メインシートに座る柿丸快衣は腰のベルトから拳銃を抜いた。
「ヴィト・ヒン。ありがとう、お別れだ」
引鉄を引く為に素早く後ろを向いた柿丸だが、銃口を向けるべき空軍少尉の顔が見えない。
視界全てが赤く染まり、体が薄いシーツでグルグル巻きにされた感じで身動きもとれない。
「ヴィト‥‥貴様‥何をした‥」
「ウエッ、中佐、それは僕の台詞ですよ。ウエッ、僕を拳銃で撃って、ウエッ、中佐は何をしようとしたんです? ウエッ」
柿丸の体を締め付けているのは、ヴィト・ヒンの口から這い出した赤い帯である。
ヴィトの胃袋の中にあったラムダが、柿丸の意識の何かを獲物と判断したのかもしれない。
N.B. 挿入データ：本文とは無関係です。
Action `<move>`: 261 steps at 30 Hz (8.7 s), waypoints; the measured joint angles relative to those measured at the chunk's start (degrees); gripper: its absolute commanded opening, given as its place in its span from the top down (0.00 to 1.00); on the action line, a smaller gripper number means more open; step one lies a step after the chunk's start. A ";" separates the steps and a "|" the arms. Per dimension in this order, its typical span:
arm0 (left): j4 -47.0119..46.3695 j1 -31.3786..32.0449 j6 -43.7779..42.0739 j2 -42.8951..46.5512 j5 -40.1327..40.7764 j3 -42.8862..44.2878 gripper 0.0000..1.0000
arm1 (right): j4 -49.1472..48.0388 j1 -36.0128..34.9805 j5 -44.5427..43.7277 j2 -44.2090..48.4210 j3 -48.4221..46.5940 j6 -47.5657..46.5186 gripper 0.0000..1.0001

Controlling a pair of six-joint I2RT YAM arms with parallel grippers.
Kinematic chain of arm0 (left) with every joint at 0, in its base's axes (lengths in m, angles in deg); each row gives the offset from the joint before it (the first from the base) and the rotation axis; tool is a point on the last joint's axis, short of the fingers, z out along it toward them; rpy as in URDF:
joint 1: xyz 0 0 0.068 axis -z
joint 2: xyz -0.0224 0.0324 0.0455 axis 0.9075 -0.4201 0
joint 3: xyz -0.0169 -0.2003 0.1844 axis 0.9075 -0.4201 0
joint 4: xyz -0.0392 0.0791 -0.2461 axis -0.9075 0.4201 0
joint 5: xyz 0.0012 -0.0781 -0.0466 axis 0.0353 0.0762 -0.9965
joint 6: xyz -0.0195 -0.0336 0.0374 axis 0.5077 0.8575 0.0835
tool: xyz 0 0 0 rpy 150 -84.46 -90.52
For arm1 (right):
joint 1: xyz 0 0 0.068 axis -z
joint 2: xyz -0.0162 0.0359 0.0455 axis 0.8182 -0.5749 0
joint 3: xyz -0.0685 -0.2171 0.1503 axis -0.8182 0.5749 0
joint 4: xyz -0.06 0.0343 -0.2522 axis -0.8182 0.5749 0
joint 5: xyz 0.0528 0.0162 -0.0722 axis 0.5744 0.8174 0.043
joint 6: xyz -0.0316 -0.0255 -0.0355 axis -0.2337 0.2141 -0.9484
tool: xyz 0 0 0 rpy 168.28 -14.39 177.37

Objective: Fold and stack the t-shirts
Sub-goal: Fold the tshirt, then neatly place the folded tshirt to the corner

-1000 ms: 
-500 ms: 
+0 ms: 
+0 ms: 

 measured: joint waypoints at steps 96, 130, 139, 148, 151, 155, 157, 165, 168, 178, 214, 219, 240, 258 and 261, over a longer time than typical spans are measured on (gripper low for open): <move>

「おそらく中佐はね、帰還船のラムダをこのドーマごと深い海の底にでも沈めたいのよ。中佐は元々ラムダが嫌い。私もだけど」
コアシートに座るドーマの異能体である。
赤い髪、赤い瞳。
ニイフ・キーを鏡に写した様な女。
ナチュラルになりきれなかった人である。